Prep Time 10 minutes
Cook Time 15 minutes
Total Time 25 minutes
Servings: 4
Course: Main Course
Cuisine: Italian-American
Calories: 550

Ingredients
  

  • 1 pound large shrimp peeled and deveined
  • 12 oz fettuccine about 340 grams
  • 1 cup heavy cream
  • 1/2 cup Parmesan cheese freshly grated
  • 2 cloves garlic minced
  • 2 tablespoons butter European-style recommended
  • 1 tablespoon lemon juice freshly squeezed
  • to taste salt and pepper

Equipment

  • Large pot
  • Large skillet
  • Tongs
  • Wooden spoon
  • Measuring cup

Method
 

  1. Bring a large pot of salted water to a rolling boil, then add the fettuccine and cook until just al dente, about 8 minutes. Drain and set aside, reserving a cup of pasta water.
  2. While the pasta cooks, peel and devein the shrimp if not already done. Pat them dry thoroughly to prevent splattering.
  3. Heat a large skillet over medium-high heat. Add a tablespoon of butter and once melted, add the shrimp in a single layer. Sear for about 2-3 minutes per side until pink and opaque with a slight golden color.
  4. Remove the cooked shrimp and set aside. In the same pan, add the minced garlic and sauté for about 30 seconds until fragrant, stirring constantly to prevent burning.
  5. Pour in the heavy cream, stirring to loosen any browned bits from the bottom of the pan. Bring to a gentle simmer, then add the grated Parmesan cheese and stir until melted and smooth.
  6. Return the shrimp to the sauce, stirring to coat them evenly. Add a squeeze of fresh lemon juice for brightness, and season with salt and pepper to taste.
  7. Add the cooked fettuccine to the skillet, tossing gently to coat the pasta evenly with the sauce. If the sauce feels too thick, add a splash of the reserved pasta water and stir until silky.
  8. Cook everything together for another minute or two until heated through and the sauce is glossy and clings to the pasta.

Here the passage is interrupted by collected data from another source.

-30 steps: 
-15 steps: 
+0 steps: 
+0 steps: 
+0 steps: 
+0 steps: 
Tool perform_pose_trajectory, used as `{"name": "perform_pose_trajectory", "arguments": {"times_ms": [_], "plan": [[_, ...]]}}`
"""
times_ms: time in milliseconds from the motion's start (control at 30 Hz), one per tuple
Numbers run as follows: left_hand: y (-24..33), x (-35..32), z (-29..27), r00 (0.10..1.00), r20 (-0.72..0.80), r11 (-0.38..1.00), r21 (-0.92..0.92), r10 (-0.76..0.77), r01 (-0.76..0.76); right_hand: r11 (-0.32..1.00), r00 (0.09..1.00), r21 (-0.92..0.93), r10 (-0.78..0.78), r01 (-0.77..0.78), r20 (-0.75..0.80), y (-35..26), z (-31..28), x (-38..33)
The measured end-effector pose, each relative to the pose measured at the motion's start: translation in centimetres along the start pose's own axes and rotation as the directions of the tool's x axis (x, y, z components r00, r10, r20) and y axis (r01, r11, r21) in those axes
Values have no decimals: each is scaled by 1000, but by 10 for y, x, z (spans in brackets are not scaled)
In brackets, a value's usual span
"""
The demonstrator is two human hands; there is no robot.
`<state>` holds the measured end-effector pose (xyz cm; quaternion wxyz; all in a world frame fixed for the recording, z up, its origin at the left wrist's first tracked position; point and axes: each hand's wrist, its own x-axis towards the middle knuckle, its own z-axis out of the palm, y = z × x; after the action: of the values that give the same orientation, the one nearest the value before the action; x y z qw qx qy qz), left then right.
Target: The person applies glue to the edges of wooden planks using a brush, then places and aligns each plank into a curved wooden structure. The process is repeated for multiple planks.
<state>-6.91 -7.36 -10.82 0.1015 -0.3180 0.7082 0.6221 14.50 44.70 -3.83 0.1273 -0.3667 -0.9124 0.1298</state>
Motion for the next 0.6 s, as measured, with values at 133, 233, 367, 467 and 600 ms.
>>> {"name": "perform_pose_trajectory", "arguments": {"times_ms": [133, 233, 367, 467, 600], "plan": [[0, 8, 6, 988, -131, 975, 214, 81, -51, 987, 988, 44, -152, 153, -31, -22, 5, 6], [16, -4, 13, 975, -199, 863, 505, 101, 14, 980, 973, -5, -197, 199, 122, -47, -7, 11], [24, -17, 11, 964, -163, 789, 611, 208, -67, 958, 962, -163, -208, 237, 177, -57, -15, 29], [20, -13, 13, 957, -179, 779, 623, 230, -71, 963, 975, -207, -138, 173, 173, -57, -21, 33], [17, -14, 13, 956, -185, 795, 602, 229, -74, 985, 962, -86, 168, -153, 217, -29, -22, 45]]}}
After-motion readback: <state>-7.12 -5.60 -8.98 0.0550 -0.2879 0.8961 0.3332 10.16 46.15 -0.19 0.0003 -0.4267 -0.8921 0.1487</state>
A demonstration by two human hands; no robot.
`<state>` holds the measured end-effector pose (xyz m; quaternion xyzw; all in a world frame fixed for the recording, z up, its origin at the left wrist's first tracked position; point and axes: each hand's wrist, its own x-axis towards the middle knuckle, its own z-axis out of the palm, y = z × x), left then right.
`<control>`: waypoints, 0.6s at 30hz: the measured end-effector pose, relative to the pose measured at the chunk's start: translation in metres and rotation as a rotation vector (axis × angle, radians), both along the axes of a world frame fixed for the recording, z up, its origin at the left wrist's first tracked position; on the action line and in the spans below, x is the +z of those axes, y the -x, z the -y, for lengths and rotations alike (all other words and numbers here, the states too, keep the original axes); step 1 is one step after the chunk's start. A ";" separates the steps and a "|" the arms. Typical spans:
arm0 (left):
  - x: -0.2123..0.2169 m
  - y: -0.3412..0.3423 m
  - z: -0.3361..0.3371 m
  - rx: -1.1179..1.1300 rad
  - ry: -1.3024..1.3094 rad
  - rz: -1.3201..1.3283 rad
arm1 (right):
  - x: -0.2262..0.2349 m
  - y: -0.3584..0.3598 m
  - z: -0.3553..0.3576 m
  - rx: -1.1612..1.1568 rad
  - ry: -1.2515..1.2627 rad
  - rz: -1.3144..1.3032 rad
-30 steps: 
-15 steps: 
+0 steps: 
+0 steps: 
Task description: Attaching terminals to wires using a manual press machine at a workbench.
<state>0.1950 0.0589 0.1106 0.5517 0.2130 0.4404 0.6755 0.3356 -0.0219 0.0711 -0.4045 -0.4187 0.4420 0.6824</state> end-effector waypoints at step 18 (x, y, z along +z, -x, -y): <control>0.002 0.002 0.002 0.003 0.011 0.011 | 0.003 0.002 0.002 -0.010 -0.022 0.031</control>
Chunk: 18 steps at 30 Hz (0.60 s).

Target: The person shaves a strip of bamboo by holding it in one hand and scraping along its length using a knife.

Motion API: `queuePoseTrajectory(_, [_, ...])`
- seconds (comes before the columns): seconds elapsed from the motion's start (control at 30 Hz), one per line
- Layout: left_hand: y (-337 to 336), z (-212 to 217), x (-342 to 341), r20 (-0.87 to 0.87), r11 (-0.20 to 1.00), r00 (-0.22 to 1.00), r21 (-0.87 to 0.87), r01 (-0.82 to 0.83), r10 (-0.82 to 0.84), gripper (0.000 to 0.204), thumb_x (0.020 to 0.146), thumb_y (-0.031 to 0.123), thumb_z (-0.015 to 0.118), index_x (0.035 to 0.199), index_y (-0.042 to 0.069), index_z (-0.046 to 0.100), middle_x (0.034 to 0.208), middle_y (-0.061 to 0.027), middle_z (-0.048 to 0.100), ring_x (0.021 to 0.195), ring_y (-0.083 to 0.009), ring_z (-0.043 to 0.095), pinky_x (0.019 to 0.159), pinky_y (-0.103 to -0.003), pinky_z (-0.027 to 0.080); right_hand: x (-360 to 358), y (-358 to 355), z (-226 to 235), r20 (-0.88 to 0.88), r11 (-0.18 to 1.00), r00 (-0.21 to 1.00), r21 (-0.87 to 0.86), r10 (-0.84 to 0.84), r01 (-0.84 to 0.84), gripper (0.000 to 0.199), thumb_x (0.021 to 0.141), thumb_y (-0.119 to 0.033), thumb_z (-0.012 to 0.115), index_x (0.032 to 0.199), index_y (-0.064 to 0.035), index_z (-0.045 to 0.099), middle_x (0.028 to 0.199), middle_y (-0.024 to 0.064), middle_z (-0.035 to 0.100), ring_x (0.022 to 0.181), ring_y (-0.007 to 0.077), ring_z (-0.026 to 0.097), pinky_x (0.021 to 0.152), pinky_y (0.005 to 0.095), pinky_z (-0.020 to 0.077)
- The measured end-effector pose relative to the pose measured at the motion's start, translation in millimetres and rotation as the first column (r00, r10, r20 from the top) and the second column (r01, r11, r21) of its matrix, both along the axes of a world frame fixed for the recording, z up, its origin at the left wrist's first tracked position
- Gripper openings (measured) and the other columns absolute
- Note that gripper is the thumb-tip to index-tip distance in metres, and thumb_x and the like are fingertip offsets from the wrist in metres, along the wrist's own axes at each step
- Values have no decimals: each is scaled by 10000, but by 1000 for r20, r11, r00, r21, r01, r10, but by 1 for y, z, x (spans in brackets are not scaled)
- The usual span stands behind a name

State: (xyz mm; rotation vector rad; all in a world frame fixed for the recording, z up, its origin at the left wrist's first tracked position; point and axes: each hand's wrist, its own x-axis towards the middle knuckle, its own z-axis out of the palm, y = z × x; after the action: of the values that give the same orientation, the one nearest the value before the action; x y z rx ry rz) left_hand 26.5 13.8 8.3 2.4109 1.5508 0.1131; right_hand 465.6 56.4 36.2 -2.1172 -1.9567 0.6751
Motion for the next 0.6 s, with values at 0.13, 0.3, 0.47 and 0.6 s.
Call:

Taste and adjust seasoning as needed.
  9. Serve immediately on warmed plates, garnished with extra Parmesan and freshly chopped herbs if desired. Enjoy the creamy, seafood-filled bites while hot!

Notes

For a lighter version, substitute half of the heavy cream with milk. To add more flavor, toss in a handful of spinach or a splash of white wine during the sauce simmering. Always serve immediately for the best creamy texture.